→ **PROBLEM DETAILS**
Your task is to retype the listing word for word.
• • • • • • •
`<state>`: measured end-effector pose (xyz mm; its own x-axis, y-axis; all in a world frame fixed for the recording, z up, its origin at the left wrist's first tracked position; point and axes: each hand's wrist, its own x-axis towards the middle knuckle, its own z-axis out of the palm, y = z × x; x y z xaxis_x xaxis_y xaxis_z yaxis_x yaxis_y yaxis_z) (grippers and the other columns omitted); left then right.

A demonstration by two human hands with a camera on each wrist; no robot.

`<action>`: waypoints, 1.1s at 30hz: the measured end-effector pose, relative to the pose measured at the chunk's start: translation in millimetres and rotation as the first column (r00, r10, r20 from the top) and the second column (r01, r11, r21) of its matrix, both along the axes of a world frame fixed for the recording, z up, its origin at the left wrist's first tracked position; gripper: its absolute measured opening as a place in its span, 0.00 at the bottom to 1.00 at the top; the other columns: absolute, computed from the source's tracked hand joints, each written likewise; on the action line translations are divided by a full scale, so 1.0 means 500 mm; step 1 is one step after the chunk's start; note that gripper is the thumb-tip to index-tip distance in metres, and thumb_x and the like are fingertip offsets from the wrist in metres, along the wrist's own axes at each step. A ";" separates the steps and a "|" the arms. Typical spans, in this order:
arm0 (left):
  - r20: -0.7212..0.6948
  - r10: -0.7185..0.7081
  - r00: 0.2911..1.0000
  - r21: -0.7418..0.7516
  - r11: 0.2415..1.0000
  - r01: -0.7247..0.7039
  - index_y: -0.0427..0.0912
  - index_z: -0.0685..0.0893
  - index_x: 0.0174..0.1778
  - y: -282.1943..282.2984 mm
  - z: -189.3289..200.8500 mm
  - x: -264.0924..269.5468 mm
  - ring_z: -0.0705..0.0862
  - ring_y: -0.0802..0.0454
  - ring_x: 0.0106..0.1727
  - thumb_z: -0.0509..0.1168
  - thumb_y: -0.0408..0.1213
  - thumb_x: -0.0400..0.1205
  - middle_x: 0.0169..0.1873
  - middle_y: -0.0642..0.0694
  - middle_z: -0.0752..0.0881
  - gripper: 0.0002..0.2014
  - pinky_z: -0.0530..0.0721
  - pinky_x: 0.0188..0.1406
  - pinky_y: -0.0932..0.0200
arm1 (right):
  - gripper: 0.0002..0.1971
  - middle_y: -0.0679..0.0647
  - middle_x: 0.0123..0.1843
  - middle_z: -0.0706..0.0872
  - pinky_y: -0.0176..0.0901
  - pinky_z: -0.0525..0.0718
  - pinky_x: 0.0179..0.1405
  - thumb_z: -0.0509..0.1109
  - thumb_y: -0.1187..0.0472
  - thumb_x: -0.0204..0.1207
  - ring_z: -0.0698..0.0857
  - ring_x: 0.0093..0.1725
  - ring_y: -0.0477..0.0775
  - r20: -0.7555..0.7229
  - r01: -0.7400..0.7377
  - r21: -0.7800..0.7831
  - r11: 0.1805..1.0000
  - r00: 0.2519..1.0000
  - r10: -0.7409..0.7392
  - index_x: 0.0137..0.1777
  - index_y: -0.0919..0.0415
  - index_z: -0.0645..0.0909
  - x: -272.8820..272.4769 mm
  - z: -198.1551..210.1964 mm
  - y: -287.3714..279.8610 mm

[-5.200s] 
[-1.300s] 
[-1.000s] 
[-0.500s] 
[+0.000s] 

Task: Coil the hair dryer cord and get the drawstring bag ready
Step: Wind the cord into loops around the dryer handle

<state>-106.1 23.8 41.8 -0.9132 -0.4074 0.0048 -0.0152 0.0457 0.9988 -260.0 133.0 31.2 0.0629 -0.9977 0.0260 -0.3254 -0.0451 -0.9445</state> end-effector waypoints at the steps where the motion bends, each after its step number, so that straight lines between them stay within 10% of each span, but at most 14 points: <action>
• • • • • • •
→ **RESULT OF THIS TASK**
`<state>`: measured end-effector pose (xyz mm; its own x-axis, y-axis; all in a world frame fixed for the recording, z up, its origin at the left wrist's first tracked position; point and axes: each hand's wrist, its own x-axis towards the middle knuckle, its own z-axis out of the palm, y = z × x; x y z xaxis_x xaxis_y xaxis_z yaxis_x yaxis_y yaxis_z) (grippers and the other columns omitted); left then right.

A demonstration by two human hands with a camera on each wrist; no robot.

`<action>`: waypoints, 1.1s at 30hz: the measured end-effector pose, relative to the pose measured at the chunk's start: translation in millimetres and rotation as the first column (r00, r10, r20 from the top) and the second column (r01, r11, r21) of its matrix, both along the axes of a world frame fixed for the recording, z up, its origin at the left wrist's first tracked position; gripper: its absolute measured opening as a place in its span, 0.00 at the bottom to 1.00 at the top; the other columns: absolute, computed from the source's tracked hand joints, each written likewise; on the action line translations are divided by a full scale, so 1.0 means 500 mm; step 1 is one step after the chunk's start; note that gripper is the thumb-tip to index-tip distance in metres, and thumb_x and the like are fingertip offsets from the wrist in metres, along the wrist's own axes at each step. A ";" separates the steps and a "|" the arms. Typical spans, in this order:
arm0 (left):
  - r20: -0.7212..0.6948
  - r10: -0.7185..0.7081
  - r00: 0.2911..1.0000
  - r21: -0.7418..0.7516
  - r11: 0.2415..1.0000
  - r01: -0.7247..0.7039
  - index_y: -0.0427..0.0912
  - index_z: -0.0685..0.0893
  - index_x: 0.0174..0.1778
  - y: -282.1943..282.2984 mm
  - z: -189.3289..200.8500 mm
  - x: -264.0924..269.5468 mm
  - ring_z: -0.0705..0.0862
  - ring_y: -0.0802..0.0454
  - ring_x: 0.0106..0.1727
  - thumb_z: -0.0509..0.1168
  - thumb_y: -0.0408..0.1213
  - thumb_x: -0.0400..0.1205
  - middle_x: 0.0169..0.1873
  - middle_y: -0.0642..0.0694
  - middle_z: -0.0752..0.0881
  - gripper: 0.0002..0.2014
  - pinky_z: -0.0530..0.0721
  - pinky_x: 0.0188..0.1406
  - pinky_y: -0.0932..0.0200
arm1 (right):
  - gripper: 0.0002..0.1971
  - middle_y: -0.0679..0.0647
  - middle_x: 0.0123..0.1843
  - middle_z: -0.0706..0.0872
  - pinky_y: -0.0176..0.0901
  - pinky_z: -0.0525..0.0718
  - pinky_x: 0.0179..0.1405
  - thumb_z: -0.0509..0.1109
  - thumb_y: -0.1187..0.0472
  - thumb_x: -0.0204..0.1207
  - ring_z: -0.0698..0.0857
  - ring_x: 0.0093..0.1725
  - ring_y: -0.0477..0.0775
  - r20: -0.7555..0.7229
  - r01: -0.7400..0.7377
  - r21: -0.7800..0.7831
  - r11: 0.1805..1.0000
  - r00: 0.2519..1.0000
  - r10: -0.7409..0.7392
  - index_x: 0.0137..0.1777
  - index_y: -0.0919..0.0415
  - index_z: -0.0645..0.0909
  - x: -272.8820..272.4769 mm
  - z: -198.1551..210.1964 mm
  - y: -287.3714..279.8610 mm

[-5.200s] 
[-1.300s] 
[-1.000s] 
[-0.500s] 
[+0.000s] 

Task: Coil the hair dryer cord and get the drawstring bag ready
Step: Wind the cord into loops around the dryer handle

<state>-106.1 23.8 41.8 -0.9132 -0.4074 0.0048 -0.0152 0.0457 0.9988 -260.0 133.0 31.2 0.0629 -0.9977 0.0260 -0.3254 -0.0451 -0.9445</state> end-effector waypoints at the steps where the motion bends, each after its step number, so that straight lines between them stay within 10% of each span, but at most 14 points: <action>

The work is done, and the output is complete.